§ **DATASET CONTENT**:
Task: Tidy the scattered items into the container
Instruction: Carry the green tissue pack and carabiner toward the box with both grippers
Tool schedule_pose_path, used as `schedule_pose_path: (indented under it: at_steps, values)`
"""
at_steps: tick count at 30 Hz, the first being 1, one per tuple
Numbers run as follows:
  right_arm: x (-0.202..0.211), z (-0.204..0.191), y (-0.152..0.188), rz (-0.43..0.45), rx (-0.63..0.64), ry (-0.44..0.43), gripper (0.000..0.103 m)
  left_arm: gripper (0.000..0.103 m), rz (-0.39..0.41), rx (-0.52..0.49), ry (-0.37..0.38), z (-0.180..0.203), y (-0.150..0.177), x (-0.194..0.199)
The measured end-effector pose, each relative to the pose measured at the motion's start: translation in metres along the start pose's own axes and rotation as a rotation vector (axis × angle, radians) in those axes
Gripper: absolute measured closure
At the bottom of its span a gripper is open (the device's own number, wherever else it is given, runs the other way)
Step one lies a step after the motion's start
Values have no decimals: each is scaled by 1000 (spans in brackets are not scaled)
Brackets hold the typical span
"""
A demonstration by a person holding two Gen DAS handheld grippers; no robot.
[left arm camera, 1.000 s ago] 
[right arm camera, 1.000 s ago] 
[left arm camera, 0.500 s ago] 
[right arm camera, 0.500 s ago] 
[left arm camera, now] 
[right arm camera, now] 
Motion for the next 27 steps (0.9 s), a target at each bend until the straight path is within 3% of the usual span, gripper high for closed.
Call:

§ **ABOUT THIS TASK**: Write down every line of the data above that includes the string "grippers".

§ **FINISHED TASK**:
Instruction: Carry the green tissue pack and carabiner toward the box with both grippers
A demonstration by a person holding two Gen DAS handheld grippers; no robot.

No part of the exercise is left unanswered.